» The task:
Within the entries below, find the lines that hold "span" and report only how many there are.

(Dataset entries)
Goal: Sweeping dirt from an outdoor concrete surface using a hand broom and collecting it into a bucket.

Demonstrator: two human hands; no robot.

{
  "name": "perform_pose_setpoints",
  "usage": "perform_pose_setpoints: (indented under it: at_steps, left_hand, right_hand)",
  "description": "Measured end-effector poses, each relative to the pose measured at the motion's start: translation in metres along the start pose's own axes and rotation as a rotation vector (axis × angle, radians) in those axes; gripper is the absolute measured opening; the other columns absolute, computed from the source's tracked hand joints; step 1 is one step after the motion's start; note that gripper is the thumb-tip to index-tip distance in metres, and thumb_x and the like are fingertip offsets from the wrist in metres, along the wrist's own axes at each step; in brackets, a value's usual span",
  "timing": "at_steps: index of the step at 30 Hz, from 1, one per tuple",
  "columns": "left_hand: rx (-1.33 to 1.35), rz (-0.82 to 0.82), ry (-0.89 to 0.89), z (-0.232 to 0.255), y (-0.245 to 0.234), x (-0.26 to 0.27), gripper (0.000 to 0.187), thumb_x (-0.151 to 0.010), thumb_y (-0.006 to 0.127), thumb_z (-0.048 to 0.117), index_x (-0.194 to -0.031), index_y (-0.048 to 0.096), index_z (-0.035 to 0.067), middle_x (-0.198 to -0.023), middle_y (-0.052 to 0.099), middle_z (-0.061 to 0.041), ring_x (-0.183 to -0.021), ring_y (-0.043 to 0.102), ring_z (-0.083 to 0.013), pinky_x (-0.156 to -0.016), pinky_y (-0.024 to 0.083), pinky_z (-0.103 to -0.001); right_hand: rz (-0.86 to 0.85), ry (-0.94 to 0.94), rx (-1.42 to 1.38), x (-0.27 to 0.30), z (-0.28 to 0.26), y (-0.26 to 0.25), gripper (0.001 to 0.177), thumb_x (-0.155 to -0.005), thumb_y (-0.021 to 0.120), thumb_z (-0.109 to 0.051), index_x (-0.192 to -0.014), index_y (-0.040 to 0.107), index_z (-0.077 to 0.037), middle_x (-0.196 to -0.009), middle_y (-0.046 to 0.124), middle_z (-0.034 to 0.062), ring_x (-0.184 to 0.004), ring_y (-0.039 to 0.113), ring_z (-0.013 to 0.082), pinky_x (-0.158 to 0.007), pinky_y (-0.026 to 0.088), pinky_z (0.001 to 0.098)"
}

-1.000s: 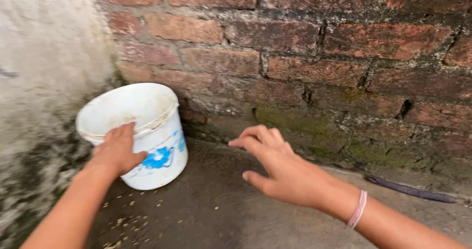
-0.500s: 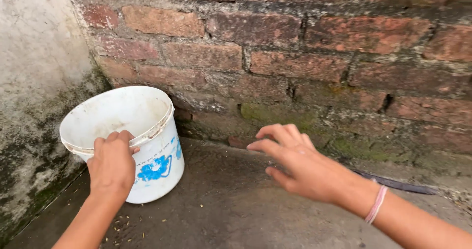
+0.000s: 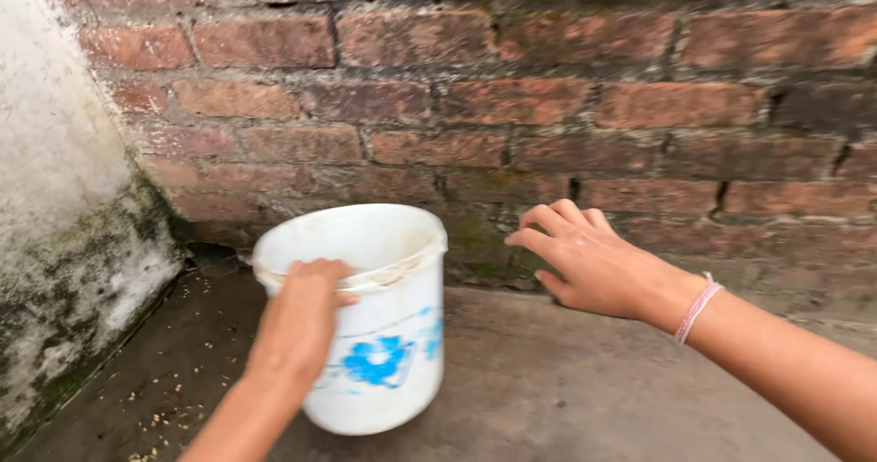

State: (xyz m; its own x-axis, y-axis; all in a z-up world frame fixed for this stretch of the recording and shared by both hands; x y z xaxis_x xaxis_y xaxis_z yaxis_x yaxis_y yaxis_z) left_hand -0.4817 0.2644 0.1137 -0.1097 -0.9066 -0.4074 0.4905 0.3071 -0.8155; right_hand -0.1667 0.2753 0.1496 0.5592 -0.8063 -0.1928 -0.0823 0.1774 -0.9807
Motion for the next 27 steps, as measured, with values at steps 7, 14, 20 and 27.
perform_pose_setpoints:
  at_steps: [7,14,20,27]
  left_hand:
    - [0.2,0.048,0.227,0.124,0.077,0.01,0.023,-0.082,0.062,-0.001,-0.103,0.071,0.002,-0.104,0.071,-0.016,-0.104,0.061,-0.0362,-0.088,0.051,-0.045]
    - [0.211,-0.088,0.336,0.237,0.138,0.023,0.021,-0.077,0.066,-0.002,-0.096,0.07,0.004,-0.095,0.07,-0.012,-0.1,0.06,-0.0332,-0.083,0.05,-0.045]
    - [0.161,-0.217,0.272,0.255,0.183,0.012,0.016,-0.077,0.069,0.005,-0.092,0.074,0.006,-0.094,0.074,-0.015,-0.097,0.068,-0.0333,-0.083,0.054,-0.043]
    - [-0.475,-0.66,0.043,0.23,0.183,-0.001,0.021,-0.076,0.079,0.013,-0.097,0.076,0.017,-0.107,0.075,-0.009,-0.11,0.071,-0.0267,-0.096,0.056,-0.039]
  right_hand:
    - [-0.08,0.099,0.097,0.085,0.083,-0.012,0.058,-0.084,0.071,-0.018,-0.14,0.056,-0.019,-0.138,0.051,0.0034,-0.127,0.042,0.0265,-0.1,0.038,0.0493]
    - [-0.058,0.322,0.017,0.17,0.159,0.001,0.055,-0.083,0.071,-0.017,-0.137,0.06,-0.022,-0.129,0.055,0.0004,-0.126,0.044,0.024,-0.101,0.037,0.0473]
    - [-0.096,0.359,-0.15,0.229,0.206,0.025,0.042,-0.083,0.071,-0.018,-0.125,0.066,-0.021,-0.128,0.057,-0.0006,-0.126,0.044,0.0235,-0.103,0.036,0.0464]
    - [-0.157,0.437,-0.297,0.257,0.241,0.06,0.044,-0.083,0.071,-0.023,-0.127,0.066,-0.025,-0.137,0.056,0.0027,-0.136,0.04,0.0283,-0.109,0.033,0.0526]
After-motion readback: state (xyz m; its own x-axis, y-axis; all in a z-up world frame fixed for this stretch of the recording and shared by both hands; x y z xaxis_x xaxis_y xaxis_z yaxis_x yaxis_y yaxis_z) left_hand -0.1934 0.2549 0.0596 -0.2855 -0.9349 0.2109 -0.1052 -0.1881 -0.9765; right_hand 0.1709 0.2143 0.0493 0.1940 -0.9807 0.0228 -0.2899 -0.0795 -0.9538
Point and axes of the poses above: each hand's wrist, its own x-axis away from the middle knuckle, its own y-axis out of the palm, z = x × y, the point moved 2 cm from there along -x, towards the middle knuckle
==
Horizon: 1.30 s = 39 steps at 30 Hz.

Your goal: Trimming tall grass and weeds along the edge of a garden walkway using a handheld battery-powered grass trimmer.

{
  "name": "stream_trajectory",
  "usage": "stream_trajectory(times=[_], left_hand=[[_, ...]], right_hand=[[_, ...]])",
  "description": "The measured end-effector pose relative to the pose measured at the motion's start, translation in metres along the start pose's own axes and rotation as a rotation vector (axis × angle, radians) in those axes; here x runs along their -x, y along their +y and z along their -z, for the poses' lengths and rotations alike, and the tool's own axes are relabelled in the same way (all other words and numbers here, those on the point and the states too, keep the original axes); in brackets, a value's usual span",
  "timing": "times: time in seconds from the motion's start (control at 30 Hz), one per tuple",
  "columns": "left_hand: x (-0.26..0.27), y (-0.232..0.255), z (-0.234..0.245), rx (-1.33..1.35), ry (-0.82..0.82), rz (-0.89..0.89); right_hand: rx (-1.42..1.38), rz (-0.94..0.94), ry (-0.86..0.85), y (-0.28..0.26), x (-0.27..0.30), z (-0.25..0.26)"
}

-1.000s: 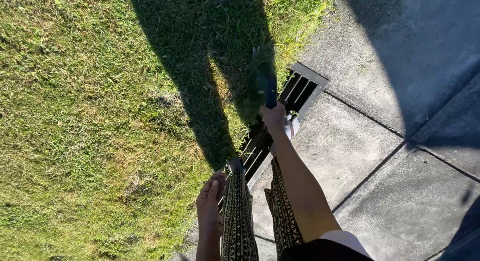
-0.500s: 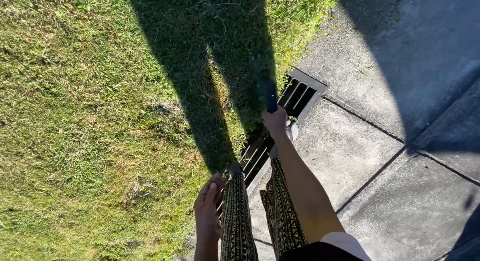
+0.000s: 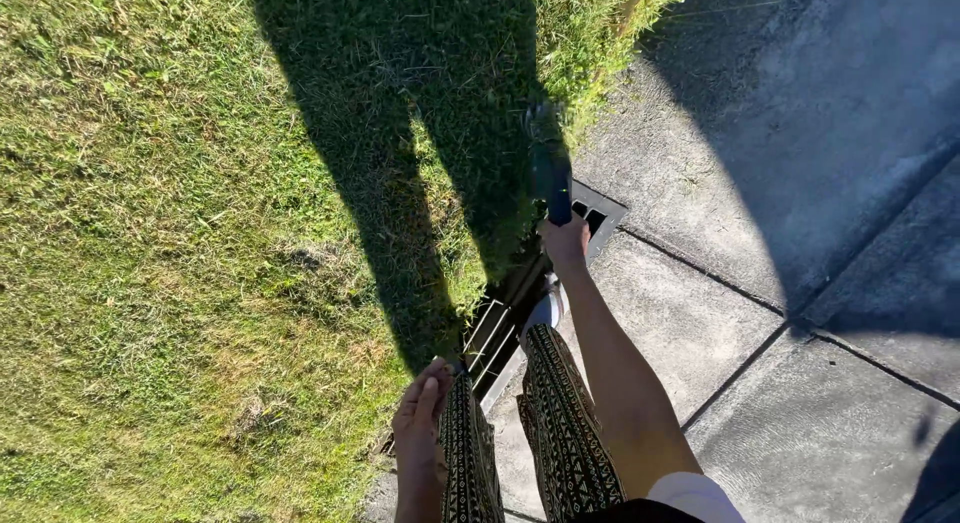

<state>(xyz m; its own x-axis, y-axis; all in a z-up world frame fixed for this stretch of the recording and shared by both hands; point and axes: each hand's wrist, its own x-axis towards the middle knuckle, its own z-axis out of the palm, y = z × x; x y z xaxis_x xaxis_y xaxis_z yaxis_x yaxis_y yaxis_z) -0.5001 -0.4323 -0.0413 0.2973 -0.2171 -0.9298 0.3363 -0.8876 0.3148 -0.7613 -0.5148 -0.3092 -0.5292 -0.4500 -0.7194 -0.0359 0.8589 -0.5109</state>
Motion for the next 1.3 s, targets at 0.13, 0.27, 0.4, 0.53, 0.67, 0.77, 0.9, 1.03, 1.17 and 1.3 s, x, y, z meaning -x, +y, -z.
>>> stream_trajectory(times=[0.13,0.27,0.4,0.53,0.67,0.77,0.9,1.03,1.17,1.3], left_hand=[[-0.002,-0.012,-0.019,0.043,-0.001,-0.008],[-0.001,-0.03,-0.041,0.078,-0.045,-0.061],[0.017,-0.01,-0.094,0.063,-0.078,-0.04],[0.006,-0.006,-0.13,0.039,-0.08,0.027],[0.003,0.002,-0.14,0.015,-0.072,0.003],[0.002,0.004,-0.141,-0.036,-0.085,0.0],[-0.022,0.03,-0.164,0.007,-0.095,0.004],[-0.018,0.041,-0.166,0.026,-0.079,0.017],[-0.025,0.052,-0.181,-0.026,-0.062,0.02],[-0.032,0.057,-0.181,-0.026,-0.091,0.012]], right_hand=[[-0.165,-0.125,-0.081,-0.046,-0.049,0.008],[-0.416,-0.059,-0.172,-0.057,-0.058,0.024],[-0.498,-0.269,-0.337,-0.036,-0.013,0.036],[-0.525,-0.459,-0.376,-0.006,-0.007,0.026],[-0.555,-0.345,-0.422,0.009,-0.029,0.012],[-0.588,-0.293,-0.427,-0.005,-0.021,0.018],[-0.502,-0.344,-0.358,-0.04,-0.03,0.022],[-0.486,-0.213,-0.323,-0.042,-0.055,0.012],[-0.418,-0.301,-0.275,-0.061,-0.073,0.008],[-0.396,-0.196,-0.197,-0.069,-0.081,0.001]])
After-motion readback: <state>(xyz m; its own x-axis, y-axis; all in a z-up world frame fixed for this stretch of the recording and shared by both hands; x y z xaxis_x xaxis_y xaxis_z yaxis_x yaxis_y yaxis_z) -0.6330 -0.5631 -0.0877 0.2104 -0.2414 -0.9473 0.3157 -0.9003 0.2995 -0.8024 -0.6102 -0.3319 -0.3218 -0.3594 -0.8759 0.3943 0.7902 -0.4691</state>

» Output below:
2